Chris Caron edited this page Jan 4, 2022 · 6 revisions

FORM HTTP POST Notifications

  • Source: n/a
  • Icon Support: No
  • Attachment Support: yes
  • Message Format: application/x-www-form-urlencoded
  • Message Limit: 32768 Characters per message

This is just a custom Notification that allows you to have this tool post to a web server as a simple FORM (application/x-www-form-urlencoded). This is useful for those who want to be notified via their own custom methods.

The payload will include a body, title, version, and type in it's response. You can add more (see below for details).

The type will be one of the following:

  • info: An informative type message
  • success: A successful report
  • failure: A failure report
  • warning: A warning report

Syntax

Valid syntax is as follows:

  • form://{hostname}
  • form://{hostname}:{port}
  • form://{user}:{password}@{hostname}
  • form://{user}:{password}@{hostname}:{port}

The secure versions:

  • forms://{hostname}
  • forms://{hostname}:{port}
  • forms://{user}:{password}@{hostname}
  • forms://{user}:{password}@{hostname}:{port}

Parameter Breakdown

Variable Required Description
hostname Yes The Web Server's hostname
port No The port our Web server is listening on.
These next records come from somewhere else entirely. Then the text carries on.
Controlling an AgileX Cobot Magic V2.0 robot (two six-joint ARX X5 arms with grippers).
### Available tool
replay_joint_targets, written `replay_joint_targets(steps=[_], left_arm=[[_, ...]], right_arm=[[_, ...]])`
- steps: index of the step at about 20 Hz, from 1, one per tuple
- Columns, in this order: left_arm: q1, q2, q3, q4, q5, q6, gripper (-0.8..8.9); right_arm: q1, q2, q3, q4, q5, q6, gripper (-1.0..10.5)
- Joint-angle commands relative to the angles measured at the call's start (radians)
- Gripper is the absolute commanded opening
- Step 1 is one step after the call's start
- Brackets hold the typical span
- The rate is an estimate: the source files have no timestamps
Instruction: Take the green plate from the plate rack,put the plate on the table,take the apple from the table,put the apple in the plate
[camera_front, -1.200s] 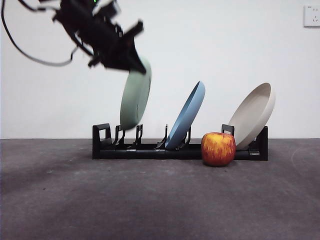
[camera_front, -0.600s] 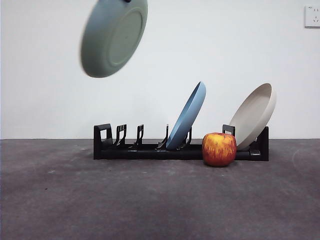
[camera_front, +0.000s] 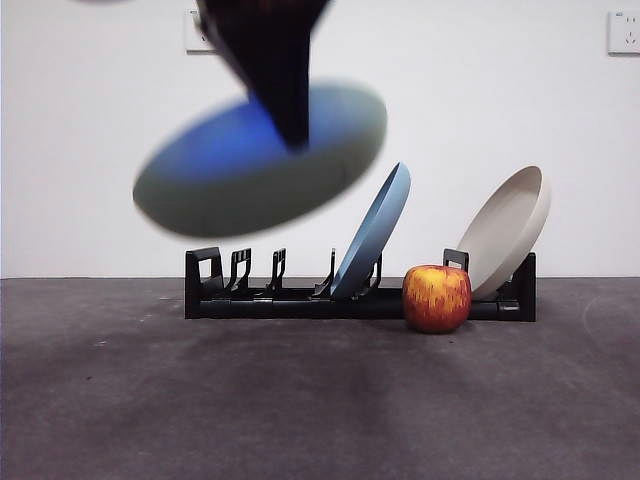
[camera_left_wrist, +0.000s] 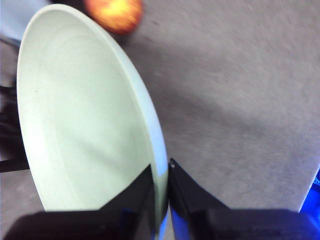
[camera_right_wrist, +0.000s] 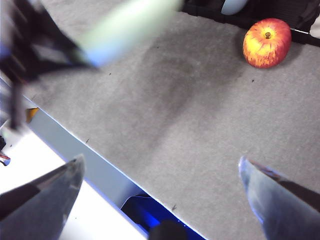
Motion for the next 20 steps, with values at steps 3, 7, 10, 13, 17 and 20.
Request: replay_joint_targets(steps=[3,7,10,13,17,20], left_arm=[[-0.045,0.016,-0.197,0.221,-0.122,0.058,-0.07],[-0.056,0.071,-0.298,0.344,-0.136,0.105,-0.07],[-0.062,0.163,-0.305,0.388,-0.146,0.136,-0.07],[-0.083,0.234,-0.305,0.422,-0.184,0.136,-0.07],[-0.103,0.264,-0.305,0.445,-0.173,0.114,0.02],[-0.108,0.263,-0.305,0.437,-0.135,0.074,1.61]], right_arm=[[0.002,-0.001,0.003,0.005,-0.002,0.007,5.7],[0.002,-0.001,0.003,0.005,-0.003,0.007,5.7],[0.002,-0.001,0.003,0.005,-0.003,0.007,5.7],[0.002,-0.001,0.003,0.005,-0.003,0.007,5.7],[0.002,-0.001,0.003,0.005,-0.003,0.007,5.7],[0.002,-0.001,0.003,0.005,-0.003,0.007,5.7]])
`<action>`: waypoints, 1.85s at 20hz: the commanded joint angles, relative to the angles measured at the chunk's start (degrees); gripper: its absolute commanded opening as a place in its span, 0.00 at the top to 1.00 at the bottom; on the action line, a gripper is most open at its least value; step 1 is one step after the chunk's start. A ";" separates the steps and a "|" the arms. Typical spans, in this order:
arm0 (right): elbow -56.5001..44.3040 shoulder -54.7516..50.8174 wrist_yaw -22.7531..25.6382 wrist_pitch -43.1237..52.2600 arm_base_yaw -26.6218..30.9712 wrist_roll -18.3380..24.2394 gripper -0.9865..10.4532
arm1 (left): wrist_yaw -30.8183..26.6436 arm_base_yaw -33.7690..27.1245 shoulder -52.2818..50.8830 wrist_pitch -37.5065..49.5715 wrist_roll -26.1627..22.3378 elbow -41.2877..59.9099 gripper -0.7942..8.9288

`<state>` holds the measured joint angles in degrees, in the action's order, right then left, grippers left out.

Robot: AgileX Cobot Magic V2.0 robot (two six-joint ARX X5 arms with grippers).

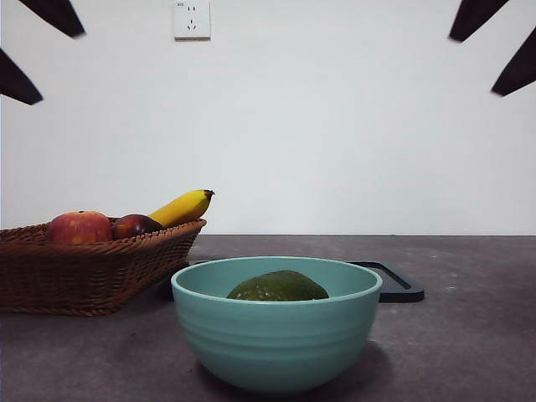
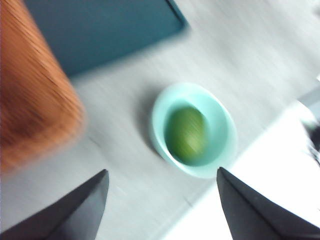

By default the port is 80 for form:// and 443 for all forms:// references.
user No If you're system is set up to use HTTP-AUTH, you can provide username for authentication to it.
password No If you're system is set up to use HTTP-AUTH, you can provide password for authentication to it.
method No Optionally specify the server http method; possible options are post, put, get, delete, and head. By default if no method is specified then post is used.

Note:: If you include file attachments; each one is concatenated into the same single post to the upstream server. The Content-Type header request also changes from application/x-www-form-urlencoded to multipart/form-data in this case.

Example

Send a FORM Based web request to our web server listening on port 80:

# Assuming our {hostname} is my.server.local
apprise form://my.server.local

Header Manipulation

Some users may require special HTTP headers to be present when they post their data to their server. This can be accomplished by just sticking a plus symbol (+) in front of any parameter you specify on your URL string.

# Below would set the header:
#    X-Token: abcdefg
#
# Assuming our {hostname} is localhost
# Assuming our {port} is 8080
apprise -vv -t "Test Message Title" -b "Test Message Body" \
   "form://localhost:8080/path/?+X-Token=abcdefg"

# Multiple headers just require more entries defined:
# Below would set the headers:
#    X-Token: abcdefg
#    X-Apprise: is great
#
# Assuming our {hostname} is localhost
# Assuming our {port} is 8080
apprise -vv -t "Test Message Title" -b "Test Message Body" \
   "form://localhost:8080/path/?+X-Token=abcdefg&+X-Apprise=is%20great"

Payload Manipulation

The payload can have entries added to it in addition to the default body, title, and type values. This can be accomplished by just sticking a colon symbol (:) in front of any parameter you specify on your URL string.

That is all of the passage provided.